Here’s what I like in a workspace: natural light, quiet, knowing that I won’t be interrupted if I don’t want to be, long blocks of time, and being comfortable and relaxed (I’ve got a beautiful desk with a couple of 4k monitors on it in my office, but I spend almost all my time on my couch with my laptop).

I wrote custom software for the annoying things I have to do frequently, which is great.  I also made an effort to learn to type really fast and the keyboard shortcuts that help with my workflow.

Like most people, I sometimes go through periods of a week or two where I just have no motivation to do anything (I suspect it may have something to do with nutrition).  This sucks and always seems to happen at inconvenient times.  I have not figured out what to do about it besides wait for the fog to lift, and to trust that eventually it always does.  And I generally try to avoid people and situations that put me in bad moods, which is good advice whether you care about productivity or not.

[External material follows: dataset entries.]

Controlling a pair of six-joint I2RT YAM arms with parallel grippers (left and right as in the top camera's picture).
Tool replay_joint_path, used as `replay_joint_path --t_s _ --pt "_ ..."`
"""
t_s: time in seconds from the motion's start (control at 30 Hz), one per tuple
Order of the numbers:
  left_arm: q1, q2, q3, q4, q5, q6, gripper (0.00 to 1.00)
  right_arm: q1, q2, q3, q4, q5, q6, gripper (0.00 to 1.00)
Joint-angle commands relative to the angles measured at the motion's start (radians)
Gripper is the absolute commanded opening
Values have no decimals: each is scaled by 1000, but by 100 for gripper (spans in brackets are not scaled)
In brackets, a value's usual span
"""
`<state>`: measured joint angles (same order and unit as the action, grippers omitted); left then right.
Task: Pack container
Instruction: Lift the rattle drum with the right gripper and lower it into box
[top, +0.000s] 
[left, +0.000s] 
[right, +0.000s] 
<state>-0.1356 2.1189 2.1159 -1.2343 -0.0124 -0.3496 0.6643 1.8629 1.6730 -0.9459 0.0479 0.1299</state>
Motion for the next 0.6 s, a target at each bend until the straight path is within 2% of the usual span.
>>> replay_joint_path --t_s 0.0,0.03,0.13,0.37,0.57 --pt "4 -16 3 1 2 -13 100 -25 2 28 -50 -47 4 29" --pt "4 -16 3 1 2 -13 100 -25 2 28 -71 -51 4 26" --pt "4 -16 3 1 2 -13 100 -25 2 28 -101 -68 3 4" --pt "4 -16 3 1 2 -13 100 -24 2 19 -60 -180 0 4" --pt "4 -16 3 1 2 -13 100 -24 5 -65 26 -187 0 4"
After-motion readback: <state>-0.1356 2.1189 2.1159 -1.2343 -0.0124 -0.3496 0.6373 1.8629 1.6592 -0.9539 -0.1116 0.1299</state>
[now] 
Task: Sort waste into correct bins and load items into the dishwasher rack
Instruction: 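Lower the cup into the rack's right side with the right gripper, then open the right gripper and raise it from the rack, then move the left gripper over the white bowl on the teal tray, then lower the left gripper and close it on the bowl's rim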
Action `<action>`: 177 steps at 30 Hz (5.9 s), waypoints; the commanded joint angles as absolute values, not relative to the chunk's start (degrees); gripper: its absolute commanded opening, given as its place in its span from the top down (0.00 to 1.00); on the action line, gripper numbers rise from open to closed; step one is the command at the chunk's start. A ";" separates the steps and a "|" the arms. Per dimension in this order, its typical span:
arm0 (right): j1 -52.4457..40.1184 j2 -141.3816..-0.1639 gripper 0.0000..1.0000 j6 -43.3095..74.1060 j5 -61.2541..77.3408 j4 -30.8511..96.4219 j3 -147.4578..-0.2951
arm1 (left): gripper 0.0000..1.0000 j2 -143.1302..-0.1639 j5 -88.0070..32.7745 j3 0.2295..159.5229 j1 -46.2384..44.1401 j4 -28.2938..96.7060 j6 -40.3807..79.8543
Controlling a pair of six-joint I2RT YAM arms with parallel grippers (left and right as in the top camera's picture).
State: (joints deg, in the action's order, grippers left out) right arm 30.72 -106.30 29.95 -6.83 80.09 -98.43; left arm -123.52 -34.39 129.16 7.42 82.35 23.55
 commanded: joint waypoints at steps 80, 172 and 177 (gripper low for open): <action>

In general, I think it’s good to overcommit a little bit.  I find that I generally get done what I take on, and if I have a little bit too much to do it makes me more efficient at everything, which is a way to train to avoid distractions (a great habit to build!).  However, overcommitting a lot is disastrous.

Don’t neglect your family and friends for the sake of productivity—that’s a very stupid tradeoff (and very likely a net productivity loss, because you’ll be less happy).  Don’t neglect doing things you love or that clear your head either.

Finally, to repeat one more time: productivity in the wrong direction isn’t worth anything at all.  Think more about what to work on.